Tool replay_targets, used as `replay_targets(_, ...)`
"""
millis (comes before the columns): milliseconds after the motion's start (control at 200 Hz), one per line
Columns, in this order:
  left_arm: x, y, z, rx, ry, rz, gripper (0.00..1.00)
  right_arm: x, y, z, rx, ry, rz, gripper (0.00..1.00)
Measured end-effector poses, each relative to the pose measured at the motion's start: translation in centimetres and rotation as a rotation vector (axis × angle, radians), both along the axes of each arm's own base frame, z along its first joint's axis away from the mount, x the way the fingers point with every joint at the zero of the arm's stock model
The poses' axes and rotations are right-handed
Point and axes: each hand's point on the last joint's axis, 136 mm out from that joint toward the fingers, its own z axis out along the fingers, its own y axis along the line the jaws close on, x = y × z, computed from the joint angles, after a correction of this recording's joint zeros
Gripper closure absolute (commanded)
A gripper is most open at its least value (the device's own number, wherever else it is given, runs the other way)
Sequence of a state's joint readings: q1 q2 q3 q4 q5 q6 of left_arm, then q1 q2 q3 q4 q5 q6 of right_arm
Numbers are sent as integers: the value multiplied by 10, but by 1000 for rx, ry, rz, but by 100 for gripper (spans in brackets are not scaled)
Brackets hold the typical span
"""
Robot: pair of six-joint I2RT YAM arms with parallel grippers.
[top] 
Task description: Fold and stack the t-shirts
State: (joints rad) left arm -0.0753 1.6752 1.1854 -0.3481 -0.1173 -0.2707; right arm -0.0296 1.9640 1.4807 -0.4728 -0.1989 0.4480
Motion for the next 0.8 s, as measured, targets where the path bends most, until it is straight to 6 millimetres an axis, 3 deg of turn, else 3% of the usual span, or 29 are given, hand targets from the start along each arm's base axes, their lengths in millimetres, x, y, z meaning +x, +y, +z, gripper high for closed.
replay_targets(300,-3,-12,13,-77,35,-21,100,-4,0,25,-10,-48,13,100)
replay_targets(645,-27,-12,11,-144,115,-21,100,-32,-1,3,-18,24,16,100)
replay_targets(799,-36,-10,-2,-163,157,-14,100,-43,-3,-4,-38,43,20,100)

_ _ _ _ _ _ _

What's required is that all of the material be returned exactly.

WRITTEN SOLUTION »
Tool replay_targets, used as `replay_targets(_, ...)`
"""
millis (comes before the columns): milliseconds after the motion's start (control at 200 Hz), one per line
Columns, in this order:
  left_arm: x, y, z, rx, ry, rz, gripper (0.00..1.00)
  right_arm: x, y, z, rx, ry, rz, gripper (0.00..1.00)
Measured end-effector poses, each relative to the pose measured at the motion's start: translation in centimetres and rotation as a rotation vector (axis × angle, radians), both along the axes of each arm's own base frame, z along its first joint's axis away from the mount, x the way the fingers point with every joint at the zero of the arm's stock model
The poses' axes and rotations are right-handed
Point and axes: each hand's point on the last joint's axis, 136 mm out from that joint toward the fingers, its own z axis out along the fingers, its own y axis along the line the jaws close on, x = y × z, computed from the joint angles, after a correction of this recording's joint zeros
Gripper closure absolute (commanded)
A gripper is most open at its least value (the device's own number, wherever else it is given, runs the other way)
Sequence of a state's joint readings: q1 q2 q3 q4 q5 q6 of left_arm, then q1 q2 q3 q4 q5 q6 of right_arm
Numbers are sent as integers: the value multiplied by 10, but by 1000 for rx, ry, rz, but by 100 for gripper (spans in brackets are not scaled)
Brackets hold the typical span
"""
Robot: pair of six-joint I2RT YAM arms with parallel grippers.
[top] 
Task description: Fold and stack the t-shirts
State: (joints rad) left arm -0.0753 1.6752 1.1854 -0.3481 -0.1173 -0.2707; right arm -0.0296 1.9640 1.4807 -0.4728 -0.1989 0.4480
Motion for the next 0.8 s, as measured, targets where the path bends most, until it is straight to 6 millimetres an axis, 3 deg of turn, else 3% of the usual span, or 29 are given, hand targets from the start along each arm's base axes, their lengths in millimetres, x, y, z meaning +x, +y, +z, gripper high for closed.
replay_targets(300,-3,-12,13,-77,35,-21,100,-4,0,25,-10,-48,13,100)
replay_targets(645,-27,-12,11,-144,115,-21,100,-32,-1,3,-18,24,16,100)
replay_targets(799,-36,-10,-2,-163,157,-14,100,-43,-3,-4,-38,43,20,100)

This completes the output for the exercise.